San Miguel is a city of sandwiches. Tucumán takes its sánguche de milanesa so seriously that every March 18 the city commemorates its greatest deity, Chacho Leguizamón, credited with opening the street stand that transformed the sandwich into a local creed back in 1972. But no one needs an annual celebration. Every day of the year, lines of people wait patiently for their dose of milanesa squeezed between two pieces of bread, all afternoon and late into the night.
“Maybe toward the end of the 1990s, you’d find a kippe sandwich or an asadito arabe at a sandwich stand. But in the last few years, it’s really blown up,” explains Balderrama.

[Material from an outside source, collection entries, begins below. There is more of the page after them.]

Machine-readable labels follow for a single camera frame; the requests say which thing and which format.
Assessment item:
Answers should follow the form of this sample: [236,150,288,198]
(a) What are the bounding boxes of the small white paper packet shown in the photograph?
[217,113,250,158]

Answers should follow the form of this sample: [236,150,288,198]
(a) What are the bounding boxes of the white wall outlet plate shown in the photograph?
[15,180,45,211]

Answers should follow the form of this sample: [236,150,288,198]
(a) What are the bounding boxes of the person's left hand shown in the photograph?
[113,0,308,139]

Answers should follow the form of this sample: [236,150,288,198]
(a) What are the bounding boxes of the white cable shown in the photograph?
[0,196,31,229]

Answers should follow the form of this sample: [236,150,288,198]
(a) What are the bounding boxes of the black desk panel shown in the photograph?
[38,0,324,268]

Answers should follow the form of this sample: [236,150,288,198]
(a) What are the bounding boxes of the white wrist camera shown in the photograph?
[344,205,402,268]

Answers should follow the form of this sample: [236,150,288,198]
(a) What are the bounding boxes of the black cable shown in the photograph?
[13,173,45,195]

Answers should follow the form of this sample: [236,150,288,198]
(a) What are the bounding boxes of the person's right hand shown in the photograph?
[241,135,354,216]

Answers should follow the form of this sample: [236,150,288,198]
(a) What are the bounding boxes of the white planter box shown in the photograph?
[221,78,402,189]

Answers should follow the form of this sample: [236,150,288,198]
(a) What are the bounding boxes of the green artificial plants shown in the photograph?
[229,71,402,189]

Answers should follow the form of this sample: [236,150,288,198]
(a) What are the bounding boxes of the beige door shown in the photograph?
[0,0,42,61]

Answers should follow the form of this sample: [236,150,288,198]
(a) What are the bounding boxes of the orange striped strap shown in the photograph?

An asadito árabe is a mixture of a hamburger and a kippe: ground beef is marinated with lemon and baharat and pounded into a long oval shape. It’s tossed into a thick baguette toasted inside and out, and a surprising brush of mustard adds a kick of acidity like the homemade yogurt at El Balón.
I settle into my white picnic table and watch the other diners. I’m not alone in my order. We’re outnumbered, but certainly not alone. I take my time and languish over immodest bites of my sandwich, an industrial plate of fries, and a cold glass of orange Fanta.
I never found a definitive answer to my question, and I feel a bit smug. But as the sour lemon, earthy cumin, and pops of Jamaican pepper, clove and coriander grow—the union of citrus, spice, bread and beef—I wonder if I need more evidence than this.